铁磁-超导体系中磁振子的非经典效应

Nonclassical effects of magnon in a hybrid ferromagnet-superconductor system

性能互补的物理体系所构成的混合量子系统集合了不同量子体系的优势,比单一量子系统更适合执行特定的任务.近期,基于磁振子的混合系统以其独特的优势为量子信息科学提供了一系列优质平台.磁振子是磁性材料集体激励所产生的自旋波量子,具有高自旋密度、低耗散速率以及易于调控等优点,并且可以与微波光子、光学光子、声子、超导量子比特等不同的量子体系耦合,展现出良好的兼容性和可扩展性.磁振子与超导量子比特所构成的铁磁-超导系统,集合了磁振子与超导量子比特的互补优势,在理论和实验上得到了广泛研究.本文综述了量子光学领域中铁磁-超导量子系统的发展过程及研究进展,并对该领域的未来发展方向进行展望.

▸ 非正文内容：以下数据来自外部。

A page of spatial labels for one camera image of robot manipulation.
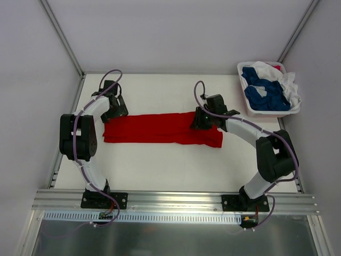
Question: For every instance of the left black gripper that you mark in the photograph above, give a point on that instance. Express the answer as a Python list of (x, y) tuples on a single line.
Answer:
[(115, 112)]

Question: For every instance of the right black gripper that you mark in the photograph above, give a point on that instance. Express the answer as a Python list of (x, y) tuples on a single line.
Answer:
[(200, 121)]

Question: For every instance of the red t shirt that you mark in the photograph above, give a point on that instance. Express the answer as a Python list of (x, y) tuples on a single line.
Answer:
[(160, 128)]

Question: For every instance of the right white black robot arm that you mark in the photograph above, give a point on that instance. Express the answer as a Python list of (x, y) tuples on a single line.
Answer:
[(275, 156)]

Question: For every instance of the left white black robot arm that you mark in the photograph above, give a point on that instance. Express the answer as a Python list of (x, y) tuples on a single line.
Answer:
[(78, 141)]

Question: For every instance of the white laundry basket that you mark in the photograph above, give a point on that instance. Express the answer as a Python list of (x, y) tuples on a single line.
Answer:
[(255, 113)]

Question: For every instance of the blue t shirt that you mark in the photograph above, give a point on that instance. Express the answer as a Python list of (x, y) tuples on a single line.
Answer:
[(263, 94)]

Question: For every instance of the white t shirt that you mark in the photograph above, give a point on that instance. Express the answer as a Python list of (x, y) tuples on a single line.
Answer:
[(286, 81)]

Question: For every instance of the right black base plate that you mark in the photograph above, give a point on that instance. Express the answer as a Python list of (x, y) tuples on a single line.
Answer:
[(231, 202)]

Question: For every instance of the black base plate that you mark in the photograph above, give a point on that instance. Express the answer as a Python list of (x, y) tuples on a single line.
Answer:
[(231, 202), (120, 200)]

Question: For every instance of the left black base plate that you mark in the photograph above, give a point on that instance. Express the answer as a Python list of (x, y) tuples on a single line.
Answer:
[(120, 200)]

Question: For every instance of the aluminium mounting rail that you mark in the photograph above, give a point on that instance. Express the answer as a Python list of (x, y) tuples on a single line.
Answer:
[(174, 202)]

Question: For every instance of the white slotted cable duct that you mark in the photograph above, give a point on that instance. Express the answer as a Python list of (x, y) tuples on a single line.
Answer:
[(144, 217)]

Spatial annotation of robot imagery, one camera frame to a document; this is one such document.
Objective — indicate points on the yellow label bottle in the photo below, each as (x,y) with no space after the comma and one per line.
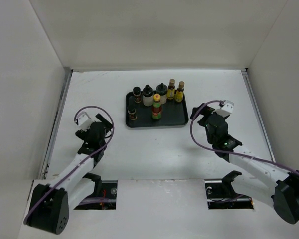
(171,90)
(180,92)

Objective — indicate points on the small spice jar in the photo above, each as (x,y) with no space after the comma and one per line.
(137,94)
(131,109)

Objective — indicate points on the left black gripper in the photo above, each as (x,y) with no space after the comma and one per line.
(82,134)

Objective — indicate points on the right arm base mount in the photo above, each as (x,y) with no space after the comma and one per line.
(221,195)

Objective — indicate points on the white powder shaker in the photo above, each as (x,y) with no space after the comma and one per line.
(162,89)
(147,94)

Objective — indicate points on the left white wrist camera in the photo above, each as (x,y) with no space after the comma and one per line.
(83,121)

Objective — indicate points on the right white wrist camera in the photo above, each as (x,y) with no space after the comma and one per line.
(226,108)

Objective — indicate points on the red chili sauce bottle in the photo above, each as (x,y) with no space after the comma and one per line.
(156,107)

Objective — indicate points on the black plastic tray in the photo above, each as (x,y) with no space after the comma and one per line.
(173,114)

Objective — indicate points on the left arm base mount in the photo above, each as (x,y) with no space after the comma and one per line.
(104,196)

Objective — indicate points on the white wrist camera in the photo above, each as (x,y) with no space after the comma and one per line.
(226,108)
(83,121)

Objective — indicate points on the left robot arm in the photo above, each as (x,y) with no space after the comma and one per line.
(51,203)

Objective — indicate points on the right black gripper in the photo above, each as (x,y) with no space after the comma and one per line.
(206,110)

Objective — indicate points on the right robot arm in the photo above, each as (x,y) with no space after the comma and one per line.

Hybrid quantum systems,composed of distinct physical components with complementary functionalities,have multitasking capabilities and thus may be better suited than other systems for specific tasks.Recently,hybrid systems based on magnons have provided a series of high-quality platforms for quantum information science with their unique advantages.Magnons,spin wave quanta generated by the collective excitation of magnetic materials,have high spin density,low dissipation rate,and flexible tunability and can be coupled with microwave photons,optical photons,phonons,and superconducting qubits,showing exceptional compatibility and scalability.The ferromagnet-superconducting system is composed of the magnon and superconducting qubit,thus combining their complementary advantages,and has been investigated extensively in theory and experiments.Here,we provide an overview of the development and research progress of the ferromagnet-superconductor system in quantum optics and prospects of future development in this field.